Aan het begin van de Ramstraat ontwierp Ernest Dieltiëns in 1888 een ensemble van zeven kleine woningen in opdracht van de "Naamlooze Bouwmaatschappij van Burgerhuizen van het Oosten". Deze in 1886 opgerichte "Société anonyme pour la construction de maisons bourgeoises" had als doel de woningbouw in Zurenborg te organiseren en nam daarvoor verschillende architecten onder de arm om reeksen huizen te bouwen in de gewenste stijl. Dit ensemble werkte Dieltiëns uit in een hem typerende, eigen bouwstijl, waarin de woningen een vrij eenvoudige neoclassicistische gevel krijgen, maar door afwisseling van ornamentiek en verhoudingen een levendig ensemble creëren. Met ensembles als dit heeft Dieltiëns in belangrijke mate mee het typische straatbeeld van Zurenborg bepaald.

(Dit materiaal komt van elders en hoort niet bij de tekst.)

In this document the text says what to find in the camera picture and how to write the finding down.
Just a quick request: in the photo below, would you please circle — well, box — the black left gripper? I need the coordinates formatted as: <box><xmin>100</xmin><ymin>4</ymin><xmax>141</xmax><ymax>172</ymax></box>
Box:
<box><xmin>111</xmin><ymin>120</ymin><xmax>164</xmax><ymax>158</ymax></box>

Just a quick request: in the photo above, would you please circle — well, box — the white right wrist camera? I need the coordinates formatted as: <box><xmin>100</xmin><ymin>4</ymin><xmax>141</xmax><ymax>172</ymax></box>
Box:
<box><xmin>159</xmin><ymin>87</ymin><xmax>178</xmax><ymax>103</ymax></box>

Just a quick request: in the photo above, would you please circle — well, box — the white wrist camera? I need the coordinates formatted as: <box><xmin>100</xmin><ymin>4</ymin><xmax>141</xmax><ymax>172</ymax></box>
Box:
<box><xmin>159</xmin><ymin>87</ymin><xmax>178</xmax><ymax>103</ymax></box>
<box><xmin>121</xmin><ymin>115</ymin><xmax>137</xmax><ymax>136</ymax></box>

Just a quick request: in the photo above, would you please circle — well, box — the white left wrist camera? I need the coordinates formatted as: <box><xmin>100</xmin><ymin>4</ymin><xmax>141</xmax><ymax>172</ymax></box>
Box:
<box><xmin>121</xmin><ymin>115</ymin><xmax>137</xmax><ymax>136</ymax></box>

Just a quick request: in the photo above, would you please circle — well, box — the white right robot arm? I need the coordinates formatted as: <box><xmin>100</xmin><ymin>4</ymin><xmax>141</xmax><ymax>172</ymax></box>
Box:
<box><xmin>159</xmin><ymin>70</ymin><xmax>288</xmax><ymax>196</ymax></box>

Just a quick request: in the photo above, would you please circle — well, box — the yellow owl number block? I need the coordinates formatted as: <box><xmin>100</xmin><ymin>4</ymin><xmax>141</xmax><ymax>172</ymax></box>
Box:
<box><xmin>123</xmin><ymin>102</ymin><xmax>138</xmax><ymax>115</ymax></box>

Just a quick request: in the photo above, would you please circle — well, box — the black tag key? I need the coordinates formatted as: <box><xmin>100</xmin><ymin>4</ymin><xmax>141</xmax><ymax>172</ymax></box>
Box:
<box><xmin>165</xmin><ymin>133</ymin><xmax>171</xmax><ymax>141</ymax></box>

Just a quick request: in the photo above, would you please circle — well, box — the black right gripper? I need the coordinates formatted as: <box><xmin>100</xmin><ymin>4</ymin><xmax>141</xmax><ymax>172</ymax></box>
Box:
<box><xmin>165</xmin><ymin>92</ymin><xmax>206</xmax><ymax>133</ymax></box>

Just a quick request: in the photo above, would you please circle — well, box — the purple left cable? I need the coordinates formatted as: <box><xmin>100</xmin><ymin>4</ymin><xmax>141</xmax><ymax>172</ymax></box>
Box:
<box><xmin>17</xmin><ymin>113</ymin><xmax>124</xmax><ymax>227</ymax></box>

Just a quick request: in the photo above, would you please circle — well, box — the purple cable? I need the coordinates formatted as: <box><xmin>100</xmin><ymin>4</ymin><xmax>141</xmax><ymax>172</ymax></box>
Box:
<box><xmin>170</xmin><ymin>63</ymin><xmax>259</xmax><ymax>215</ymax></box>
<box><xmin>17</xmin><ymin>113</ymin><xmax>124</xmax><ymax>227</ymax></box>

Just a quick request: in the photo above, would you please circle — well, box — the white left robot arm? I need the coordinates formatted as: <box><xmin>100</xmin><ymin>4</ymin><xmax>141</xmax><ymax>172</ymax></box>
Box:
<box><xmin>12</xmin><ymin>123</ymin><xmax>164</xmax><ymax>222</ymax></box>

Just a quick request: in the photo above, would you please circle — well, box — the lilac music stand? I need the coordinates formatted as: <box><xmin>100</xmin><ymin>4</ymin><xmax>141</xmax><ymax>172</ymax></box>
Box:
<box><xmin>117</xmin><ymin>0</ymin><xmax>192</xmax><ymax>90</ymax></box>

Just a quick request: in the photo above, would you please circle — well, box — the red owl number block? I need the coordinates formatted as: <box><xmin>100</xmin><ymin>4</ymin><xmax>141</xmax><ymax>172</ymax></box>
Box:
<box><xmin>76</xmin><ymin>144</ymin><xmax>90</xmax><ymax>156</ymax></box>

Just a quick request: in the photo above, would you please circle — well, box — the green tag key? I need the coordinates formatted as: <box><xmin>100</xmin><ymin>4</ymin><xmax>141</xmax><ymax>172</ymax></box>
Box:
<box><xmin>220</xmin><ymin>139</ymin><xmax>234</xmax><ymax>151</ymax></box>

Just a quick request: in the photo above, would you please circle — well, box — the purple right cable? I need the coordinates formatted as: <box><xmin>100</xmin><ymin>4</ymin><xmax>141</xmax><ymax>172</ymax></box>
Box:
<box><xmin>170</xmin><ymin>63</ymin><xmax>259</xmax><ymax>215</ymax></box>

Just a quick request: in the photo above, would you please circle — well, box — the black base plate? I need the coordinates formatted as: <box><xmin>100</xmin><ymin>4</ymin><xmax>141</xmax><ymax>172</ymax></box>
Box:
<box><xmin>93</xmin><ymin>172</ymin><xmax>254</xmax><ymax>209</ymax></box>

Het zijn alle zeven kleine woningen van twee bouwlagen en twee of drie traveeën onder zadeldak. Alle gevels zijn bepleisterd en geschilderd, op hardstenen plint en met houten kroonlijst. Overal kordonlijsten of doorlopende onderdorpels die de gevels ritmeren en rechthoekige muuropeningen. Verder wisselt het opzet, de kroonlijsthoogte en de detaillering telkens af. Het schrijnwerk is bijna nergens bewaard; kleine aanpassingen onder meer verlaging van de deur van nummer 7, hebben het algemene, levendige beeld dat hier werd beoogd, niet geschaad.
Nummer 3 heeft drie traveeën met een deurrisaliet links, met fronton boven het venster op de verdieping. Tussen de twee bovenvenster rechts, een fijne stucversiering met vazen en ranken, een motief dat vaak terugkomt in de ontwerpen van Dieltiëns.

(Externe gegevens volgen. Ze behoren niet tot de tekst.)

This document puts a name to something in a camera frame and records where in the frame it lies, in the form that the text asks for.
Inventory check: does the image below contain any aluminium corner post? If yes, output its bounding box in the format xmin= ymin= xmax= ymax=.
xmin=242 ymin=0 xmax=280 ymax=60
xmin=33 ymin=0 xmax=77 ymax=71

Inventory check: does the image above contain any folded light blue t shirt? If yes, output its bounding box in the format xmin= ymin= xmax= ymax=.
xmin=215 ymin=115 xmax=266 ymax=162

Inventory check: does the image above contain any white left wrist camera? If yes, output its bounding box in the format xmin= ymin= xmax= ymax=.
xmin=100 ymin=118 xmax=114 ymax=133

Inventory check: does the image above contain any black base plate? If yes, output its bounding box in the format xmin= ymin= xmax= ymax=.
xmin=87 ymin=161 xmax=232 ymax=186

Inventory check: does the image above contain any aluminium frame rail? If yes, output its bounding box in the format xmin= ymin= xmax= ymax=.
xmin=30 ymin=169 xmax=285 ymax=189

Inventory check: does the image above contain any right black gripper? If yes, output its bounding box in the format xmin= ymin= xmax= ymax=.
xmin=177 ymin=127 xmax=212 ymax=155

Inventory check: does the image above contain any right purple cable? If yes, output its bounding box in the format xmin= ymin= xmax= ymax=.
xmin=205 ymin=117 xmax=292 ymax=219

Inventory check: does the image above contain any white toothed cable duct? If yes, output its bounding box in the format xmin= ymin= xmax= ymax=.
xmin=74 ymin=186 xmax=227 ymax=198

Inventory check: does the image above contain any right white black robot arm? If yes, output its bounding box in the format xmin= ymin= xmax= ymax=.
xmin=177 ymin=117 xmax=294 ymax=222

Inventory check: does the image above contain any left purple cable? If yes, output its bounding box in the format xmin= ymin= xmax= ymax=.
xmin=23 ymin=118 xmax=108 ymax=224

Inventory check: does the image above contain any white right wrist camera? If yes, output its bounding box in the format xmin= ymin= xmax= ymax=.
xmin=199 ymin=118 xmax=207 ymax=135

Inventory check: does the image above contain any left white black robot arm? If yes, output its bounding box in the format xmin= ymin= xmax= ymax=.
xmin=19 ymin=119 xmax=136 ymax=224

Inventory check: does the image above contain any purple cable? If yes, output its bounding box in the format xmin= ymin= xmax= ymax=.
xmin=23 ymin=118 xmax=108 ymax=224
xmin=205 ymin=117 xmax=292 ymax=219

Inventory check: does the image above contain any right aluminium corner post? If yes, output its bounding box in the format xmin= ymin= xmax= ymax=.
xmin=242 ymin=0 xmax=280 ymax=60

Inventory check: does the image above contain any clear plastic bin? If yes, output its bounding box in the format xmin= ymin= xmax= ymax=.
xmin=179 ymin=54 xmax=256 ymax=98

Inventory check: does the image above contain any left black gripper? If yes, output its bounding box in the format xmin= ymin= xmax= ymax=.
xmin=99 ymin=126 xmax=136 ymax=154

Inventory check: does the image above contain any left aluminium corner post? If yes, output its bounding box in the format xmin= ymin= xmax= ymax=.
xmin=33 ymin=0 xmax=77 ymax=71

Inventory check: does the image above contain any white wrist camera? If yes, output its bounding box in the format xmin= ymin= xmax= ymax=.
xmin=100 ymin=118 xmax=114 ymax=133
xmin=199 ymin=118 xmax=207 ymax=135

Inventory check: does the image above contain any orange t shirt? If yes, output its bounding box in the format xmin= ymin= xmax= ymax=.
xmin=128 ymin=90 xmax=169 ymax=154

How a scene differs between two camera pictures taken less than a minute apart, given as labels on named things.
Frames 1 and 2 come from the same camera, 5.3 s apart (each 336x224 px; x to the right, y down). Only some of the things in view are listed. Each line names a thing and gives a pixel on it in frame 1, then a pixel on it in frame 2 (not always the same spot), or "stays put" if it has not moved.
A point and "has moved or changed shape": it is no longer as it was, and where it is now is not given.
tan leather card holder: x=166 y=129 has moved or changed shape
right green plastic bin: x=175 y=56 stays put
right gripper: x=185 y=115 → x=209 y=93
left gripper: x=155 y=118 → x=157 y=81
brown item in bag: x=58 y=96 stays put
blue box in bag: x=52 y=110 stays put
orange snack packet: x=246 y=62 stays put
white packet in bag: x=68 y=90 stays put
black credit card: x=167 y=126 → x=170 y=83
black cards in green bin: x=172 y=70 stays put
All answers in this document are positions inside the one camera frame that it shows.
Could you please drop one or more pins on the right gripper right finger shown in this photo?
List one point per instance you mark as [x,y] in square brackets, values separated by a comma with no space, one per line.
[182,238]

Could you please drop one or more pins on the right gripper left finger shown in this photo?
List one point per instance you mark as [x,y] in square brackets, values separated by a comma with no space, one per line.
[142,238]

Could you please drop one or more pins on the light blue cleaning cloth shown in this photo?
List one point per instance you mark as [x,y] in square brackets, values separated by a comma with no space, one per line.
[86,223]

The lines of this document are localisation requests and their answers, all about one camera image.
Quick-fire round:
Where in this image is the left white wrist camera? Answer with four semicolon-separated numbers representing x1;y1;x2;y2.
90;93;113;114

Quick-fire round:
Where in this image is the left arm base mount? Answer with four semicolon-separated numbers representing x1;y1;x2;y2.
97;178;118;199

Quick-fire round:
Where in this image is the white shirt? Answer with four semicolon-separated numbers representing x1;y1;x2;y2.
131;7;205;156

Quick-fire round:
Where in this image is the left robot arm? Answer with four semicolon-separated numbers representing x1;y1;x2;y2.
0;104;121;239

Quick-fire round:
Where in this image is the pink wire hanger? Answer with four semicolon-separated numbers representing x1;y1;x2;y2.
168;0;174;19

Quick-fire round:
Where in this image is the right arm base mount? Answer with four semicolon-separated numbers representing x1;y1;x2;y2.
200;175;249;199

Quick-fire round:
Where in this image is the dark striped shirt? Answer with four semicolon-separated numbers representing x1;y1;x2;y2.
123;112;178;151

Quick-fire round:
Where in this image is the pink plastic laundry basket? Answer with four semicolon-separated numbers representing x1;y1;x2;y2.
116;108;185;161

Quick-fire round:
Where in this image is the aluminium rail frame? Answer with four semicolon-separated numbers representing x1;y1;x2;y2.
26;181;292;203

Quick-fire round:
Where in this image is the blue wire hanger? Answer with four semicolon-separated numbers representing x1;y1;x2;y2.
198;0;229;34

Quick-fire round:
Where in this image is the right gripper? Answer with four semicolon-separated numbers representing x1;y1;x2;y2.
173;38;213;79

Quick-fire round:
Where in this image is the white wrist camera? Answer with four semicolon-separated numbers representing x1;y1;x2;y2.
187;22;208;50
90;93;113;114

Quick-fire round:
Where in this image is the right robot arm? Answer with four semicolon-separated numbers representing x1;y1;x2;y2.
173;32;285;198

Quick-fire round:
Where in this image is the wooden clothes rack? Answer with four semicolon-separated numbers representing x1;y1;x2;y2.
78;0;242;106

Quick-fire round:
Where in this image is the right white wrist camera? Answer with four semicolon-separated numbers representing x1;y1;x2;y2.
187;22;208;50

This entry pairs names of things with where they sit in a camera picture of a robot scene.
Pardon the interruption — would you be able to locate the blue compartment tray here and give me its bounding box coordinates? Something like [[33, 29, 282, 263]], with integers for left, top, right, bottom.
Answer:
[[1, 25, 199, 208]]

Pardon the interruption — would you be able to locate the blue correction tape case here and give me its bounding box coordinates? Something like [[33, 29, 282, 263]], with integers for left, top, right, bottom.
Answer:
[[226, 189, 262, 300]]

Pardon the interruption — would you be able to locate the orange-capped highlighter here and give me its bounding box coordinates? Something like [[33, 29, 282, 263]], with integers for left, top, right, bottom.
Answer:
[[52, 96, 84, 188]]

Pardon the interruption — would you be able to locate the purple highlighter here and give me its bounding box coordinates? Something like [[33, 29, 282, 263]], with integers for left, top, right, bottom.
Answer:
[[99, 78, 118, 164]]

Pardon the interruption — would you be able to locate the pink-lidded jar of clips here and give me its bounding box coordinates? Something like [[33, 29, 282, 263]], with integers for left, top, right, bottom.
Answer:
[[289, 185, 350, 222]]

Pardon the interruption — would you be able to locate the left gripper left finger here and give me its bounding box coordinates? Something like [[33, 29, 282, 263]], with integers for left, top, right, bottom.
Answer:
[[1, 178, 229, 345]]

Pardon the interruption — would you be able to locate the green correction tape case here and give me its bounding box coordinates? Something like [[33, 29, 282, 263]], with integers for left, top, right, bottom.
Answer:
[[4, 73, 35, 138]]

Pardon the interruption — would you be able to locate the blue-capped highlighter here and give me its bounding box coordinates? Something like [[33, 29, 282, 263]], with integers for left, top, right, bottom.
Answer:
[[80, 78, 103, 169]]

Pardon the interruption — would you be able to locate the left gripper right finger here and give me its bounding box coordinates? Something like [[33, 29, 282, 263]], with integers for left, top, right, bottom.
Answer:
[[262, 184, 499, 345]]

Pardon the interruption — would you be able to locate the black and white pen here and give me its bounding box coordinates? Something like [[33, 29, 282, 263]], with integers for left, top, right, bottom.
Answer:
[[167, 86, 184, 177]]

Nummer 5 telt twee traveeën, met een eenvoudige, door imitatievoegen belijnde begane grond. Versierde verdieping, met vensters in een omlijsting met groot sluitstuk en een kroonlijst op grote modillons waartussen noppen zijn geplaatst, en een fries van guirlandes.
Nummer 7, eveneens twee traveeën tellend, heeft imitatievoegen over de volledige gevel. De kroonlijst rust op twee zijdelingse modillons, waartussen een medaillons en rosetten zijn geplaatst.
Nummer 9 opnieuw met eenvoudige, belijnde begane grond en accent op de verdieping. Daar wordt het centrale venster door een groot gebogen fronton op het sluitstuk bekroond, en geflankeerd door ovalen medaillons in een ruitvormig kader omringd met ranken.
Nummer 11 is het minst goed bewaarde huis in de rij, met een vervlakte gevel en een extra verdieping.
Ook op nummer 13 werd een extra derde bouwlaag geplaatst. Hier vallen de ronde zuilen tussen de gekoppelde bovenvensters op. Verder imitatievoegen op begane grond, en begin-20ste-eeuwse voordeur.
Nummer 15 heeft net als nummer 9 imitatievoegen op de begane grond en een centraal bovenvenster dat extra in de verf wordt gezet, hier door pilasters en chutes die aan weerszijden de muurvelden decoreren.
- Stadsarchief Antwerpen, Bouwdossiers, 1888 # 854.